Waiting for Elijah by Kate Wild, Eggshell Skull by Bri Lee: excoriating
For Bri Lee, the police and the entire criminal justice system are doing the wrong job and protecting the wrong people.
It is worth pondering the recent explosion in nonfiction titles by women dealing with issues of justice and law, innocence and guilt, the domestic and the social. Four published in past weeks alone — Maria Tumarkin’s Axiomatic, Kate Rossmanith’s Small Wrongs: How We Really Say Sorry in Love, Life and Law, Kate Wild’s Waiting for Elijah and Eggshell Skull by Bri Lee — differ in terms of specific subject matter, tone and structure. Yet each is equally angered and energised by what it sees as systemic failures by our legal system to protect society’s most vulnerable. Each tries to show how the letter of the law is less important than who holds power in a given situation. And that, almost universally, means men.
For Wild, it was the moment in 2009 when a disturbed young man named Elijah Holcombe was shot dead by Senior Constable Andrew Rich in the northeast NSW town of Armidale, in ambiguous circumstances. Wild was an investigative reporter for the ABC at the time and it fell to her to attempt connecting with Elijah’s family in the aftermath. It should have been one sad, gruesome story among hundreds, more grist for the journalistic mill. The first difference in this case was the Holcombe family, their loving reserve and unwillingness to broadcast grief or lay blame at Rich’s feet.
The second was the fact that Elijah’s death is part of a spate of shootings by police of the mentally ill. As the evidence mounts that something larger is wrong, Wild finds her conscience tweaked and her journalistic impulses coalescing on a single subject. She herself enters into a period of depression, a black dog family inheritance that forces her into fresh proximity with the experience of a man who had died for reasons she could not clearly discern.
Waiting for Elijah, Wild’s first book, was the subject of a fierce bidding war among publishers last year, and for good reason. It combines her professional virtues with something viscerally personal and holds the two aspects in tension throughout. The result is taut and episodic, even though it takes place over a number of years and flows through the glacial valleys of the court system. Wild fills the chronological gaps with accounts of her own work and travel — raising a baby, moving to the Top End, falling into a deep psychological trough and climbing out again — while expanding outwards: showing readers who Elijah was (a normal boy who began experiencing paranoid delusions after moving to Sydney for study) and how the medical and legal systems designed to help him failed. She links his death to numerous instances where police have responded with lethal violence to people who are evidently distressed but not an immediate threat to others.

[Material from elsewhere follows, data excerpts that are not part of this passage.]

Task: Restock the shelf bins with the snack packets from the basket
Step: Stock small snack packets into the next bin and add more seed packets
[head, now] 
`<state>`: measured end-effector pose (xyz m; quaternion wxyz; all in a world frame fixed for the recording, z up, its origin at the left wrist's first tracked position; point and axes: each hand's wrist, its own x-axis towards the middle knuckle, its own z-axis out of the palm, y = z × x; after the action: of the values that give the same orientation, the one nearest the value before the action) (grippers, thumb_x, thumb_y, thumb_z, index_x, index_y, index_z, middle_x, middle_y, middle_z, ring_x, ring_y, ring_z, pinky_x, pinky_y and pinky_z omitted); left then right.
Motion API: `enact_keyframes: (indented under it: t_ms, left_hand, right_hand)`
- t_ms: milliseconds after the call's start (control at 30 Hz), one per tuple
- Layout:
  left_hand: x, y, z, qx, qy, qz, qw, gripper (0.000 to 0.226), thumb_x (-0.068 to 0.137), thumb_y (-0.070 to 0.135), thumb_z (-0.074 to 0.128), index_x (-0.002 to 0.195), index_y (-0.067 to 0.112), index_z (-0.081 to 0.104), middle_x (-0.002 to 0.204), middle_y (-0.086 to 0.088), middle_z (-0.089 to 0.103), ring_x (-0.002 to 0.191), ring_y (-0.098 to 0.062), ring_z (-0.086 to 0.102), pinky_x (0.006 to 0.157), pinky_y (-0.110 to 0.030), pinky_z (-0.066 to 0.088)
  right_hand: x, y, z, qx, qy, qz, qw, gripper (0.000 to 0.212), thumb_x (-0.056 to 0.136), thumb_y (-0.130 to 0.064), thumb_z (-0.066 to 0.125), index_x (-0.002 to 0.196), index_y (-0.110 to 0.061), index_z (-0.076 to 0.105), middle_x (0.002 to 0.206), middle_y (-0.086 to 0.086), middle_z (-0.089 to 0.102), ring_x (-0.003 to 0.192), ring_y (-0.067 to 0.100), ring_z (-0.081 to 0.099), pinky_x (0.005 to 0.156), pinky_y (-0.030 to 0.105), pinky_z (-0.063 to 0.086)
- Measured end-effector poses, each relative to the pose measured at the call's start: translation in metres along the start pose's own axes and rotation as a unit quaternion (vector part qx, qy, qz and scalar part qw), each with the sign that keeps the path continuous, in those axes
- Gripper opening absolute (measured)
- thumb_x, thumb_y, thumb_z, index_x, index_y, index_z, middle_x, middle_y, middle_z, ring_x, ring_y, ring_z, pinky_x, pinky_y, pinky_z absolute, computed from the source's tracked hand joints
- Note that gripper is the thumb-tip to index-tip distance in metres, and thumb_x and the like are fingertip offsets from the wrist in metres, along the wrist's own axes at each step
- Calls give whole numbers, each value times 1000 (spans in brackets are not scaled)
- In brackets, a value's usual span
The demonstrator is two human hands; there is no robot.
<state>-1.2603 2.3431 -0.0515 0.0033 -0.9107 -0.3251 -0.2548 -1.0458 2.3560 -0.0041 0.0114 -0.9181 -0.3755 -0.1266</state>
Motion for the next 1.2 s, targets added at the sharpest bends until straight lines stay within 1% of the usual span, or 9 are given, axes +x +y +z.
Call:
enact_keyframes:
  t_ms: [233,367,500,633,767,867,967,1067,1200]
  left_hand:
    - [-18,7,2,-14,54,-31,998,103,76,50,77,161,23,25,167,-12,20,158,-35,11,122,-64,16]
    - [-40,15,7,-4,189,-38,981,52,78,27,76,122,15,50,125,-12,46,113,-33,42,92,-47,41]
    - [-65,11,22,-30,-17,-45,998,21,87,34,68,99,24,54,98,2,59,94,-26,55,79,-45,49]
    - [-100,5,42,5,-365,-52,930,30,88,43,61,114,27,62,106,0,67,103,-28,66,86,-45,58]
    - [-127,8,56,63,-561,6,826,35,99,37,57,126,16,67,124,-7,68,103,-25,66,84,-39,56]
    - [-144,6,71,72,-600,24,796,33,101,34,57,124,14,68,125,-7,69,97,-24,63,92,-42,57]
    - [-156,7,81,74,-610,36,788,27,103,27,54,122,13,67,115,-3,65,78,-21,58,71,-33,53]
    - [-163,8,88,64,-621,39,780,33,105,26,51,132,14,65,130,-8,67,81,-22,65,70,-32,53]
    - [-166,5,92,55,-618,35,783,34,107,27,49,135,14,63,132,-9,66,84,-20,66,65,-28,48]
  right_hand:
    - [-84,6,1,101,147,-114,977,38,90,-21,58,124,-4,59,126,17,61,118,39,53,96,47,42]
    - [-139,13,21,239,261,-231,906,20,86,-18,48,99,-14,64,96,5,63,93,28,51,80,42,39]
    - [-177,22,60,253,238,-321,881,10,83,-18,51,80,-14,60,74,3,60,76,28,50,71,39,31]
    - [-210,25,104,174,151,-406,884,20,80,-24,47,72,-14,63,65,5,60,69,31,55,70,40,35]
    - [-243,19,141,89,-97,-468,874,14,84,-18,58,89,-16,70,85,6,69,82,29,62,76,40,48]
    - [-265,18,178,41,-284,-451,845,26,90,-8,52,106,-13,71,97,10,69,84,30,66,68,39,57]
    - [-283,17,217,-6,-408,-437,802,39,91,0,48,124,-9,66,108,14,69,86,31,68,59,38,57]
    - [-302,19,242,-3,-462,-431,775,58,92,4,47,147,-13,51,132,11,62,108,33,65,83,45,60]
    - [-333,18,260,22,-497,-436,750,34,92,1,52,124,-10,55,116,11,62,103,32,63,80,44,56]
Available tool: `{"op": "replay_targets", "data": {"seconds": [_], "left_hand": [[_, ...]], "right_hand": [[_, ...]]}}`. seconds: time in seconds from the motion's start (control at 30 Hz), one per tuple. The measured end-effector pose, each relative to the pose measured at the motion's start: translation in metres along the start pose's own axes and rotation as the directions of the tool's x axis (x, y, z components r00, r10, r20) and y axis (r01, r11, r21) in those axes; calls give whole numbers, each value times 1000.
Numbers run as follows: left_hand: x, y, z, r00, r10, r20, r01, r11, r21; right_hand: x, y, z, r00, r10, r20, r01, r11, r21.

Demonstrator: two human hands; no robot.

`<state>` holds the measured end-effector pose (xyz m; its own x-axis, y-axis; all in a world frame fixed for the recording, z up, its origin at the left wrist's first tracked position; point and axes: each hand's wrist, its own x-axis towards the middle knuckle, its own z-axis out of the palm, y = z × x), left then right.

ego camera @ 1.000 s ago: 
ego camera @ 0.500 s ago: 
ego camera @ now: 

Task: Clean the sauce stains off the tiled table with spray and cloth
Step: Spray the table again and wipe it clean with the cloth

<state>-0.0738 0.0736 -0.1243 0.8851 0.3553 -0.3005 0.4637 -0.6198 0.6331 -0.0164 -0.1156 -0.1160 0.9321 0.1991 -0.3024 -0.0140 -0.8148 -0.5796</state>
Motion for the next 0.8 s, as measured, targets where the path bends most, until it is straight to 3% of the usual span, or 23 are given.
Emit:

But what most impresses in Wild’s account is her refusal to demonise the police. She exhaustively audits the NSW force’s failures and lapses over a number of years, and allows the silences, elisions and empty official statements by senior offices to speak for themselves. When she finds evidence of care, responsibility, efforts to change thinking or culture on the part of the police, however, she includes and applauds them. This doesn’t change the final moral calculus, though: the law and justice are often divorced. You don’t need to editorialise to reflect this.
Take Wild’s account of the 2012 death of Roberto Laudisio Curti, a 21-year-old uni student who had taken LSD for the first time and stolen a packet of biscuits from a convenience store. She makes a crisp list of events: “Eleven officers held Curti down, fired tasers at him fourteen times, two while he was handcuffed on the ground; two and a half cans of capsicum spray.’’ Meanwhile, in the preceding paragraph, she simply notes: “A senior sergeant involved in police training gave evidence before the coroner that the force police had used against Curti was ‘consistent with current NSW police SOP’s and training’.’’
While Wild interviews scores of significant figures — lawyers, medicos, police, friends, partners and family members of those killed under similar circumstances to Curti and Holcombe — there are two silences at the heart of her account. The first is inevitable: Elijah. He emerges from these pages as an innocent young man in whom mental instability manifested as a belief that the police were out to get him. The tragedy of the piece is that his most paranoid fancies became unalterable fact.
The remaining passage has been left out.